La mossa di Berlusconi e Tajani di rifiutare la ristrutturazione del Mes è significativa. Ma più significativo che mai è il ruolo di Tajani: egli, per il suo passato europeo, diviene il vero interprete di un cambiamento non episodico. Esso è destinato a mettere in discussione ciò che rimane delle mucillaggini peristaltiche e delle aggregazioni caciquistiche che si sono mosse, con la pandemia, al definitivo e pieno controllo di ciò che rimane dell’apparato di uno Stato ormai ridotto a un albero scheletrico che crolla da tutte le parti e che viene disgregato dalla proliferazione degli enti di fatto come le task force, i gruppi di lavoro, sino all’ultima creazione di enti di fatto dediti al drenaggio e non alla strategica utilizzazione trasparente dei fondi europei. Che di ciò s’indigni un interlocutore come Sabino Cassese, scrivendone su quello che un tempo era il giornale della borghesia italiana, significa che siamo veramente giunti alla catastrofe istituzionale. Chi, come me, ha vissuto per tanto tempo le vicende argentine come quelle di un’altra patria non può che tremare.

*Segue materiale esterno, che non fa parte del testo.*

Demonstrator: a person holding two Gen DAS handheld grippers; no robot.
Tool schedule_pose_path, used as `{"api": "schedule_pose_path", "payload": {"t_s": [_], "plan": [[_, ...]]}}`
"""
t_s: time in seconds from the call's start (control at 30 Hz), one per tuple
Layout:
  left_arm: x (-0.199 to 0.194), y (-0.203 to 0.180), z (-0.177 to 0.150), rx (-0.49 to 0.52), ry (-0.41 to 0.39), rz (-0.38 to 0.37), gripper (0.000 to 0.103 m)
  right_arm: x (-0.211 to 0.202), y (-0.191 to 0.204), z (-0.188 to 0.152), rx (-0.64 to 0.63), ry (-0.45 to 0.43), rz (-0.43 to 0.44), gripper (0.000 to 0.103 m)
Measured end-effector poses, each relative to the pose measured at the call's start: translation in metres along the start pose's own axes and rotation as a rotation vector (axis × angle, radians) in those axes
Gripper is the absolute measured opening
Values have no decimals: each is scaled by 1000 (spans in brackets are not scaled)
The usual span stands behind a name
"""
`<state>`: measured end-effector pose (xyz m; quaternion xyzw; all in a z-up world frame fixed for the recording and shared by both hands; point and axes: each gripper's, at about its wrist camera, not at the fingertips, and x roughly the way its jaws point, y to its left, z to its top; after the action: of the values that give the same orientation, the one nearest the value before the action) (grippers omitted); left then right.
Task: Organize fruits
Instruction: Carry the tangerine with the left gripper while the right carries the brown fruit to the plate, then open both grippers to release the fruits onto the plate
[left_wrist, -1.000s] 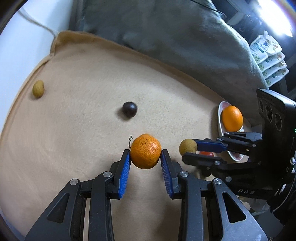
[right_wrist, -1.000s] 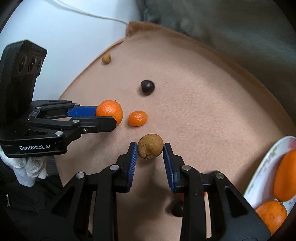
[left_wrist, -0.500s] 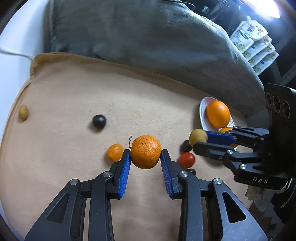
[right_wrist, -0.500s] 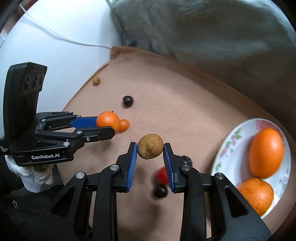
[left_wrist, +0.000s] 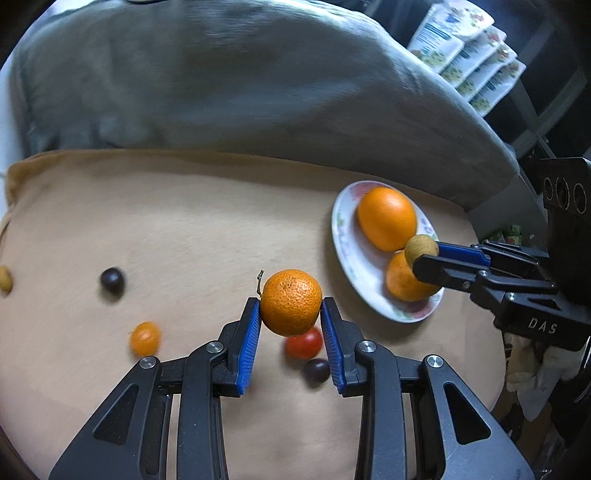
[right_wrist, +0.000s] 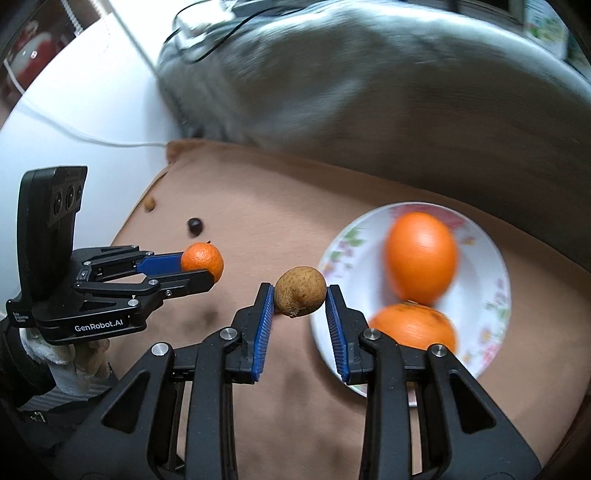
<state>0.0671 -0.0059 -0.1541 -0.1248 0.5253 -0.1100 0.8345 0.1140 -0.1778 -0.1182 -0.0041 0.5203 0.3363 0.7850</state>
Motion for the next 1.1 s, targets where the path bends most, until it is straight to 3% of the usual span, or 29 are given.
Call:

Oggi la storica borghesia non c’è più. Ma può risorgere – con la cultura e la cura spirituale delle persone – se ci si rivolge a quella borghesia allo stato eternamente nascente costituita dalla piccola e media impresa. Essa avrebbe veramente bisogno di uno Stato non sovietico, non nostalgico di ciò che non può più tornare (l’Iri, la Cassa del Mezzogiorno), ma che sia amministratore non solo per spendere e distribuire, ma per investire e per programmare.
Ma chi programma se non esistono più i programmatori? E poi: senza ideali civili programmare non si può. Questo insegna la dimenticata storia (e anche la storiografia).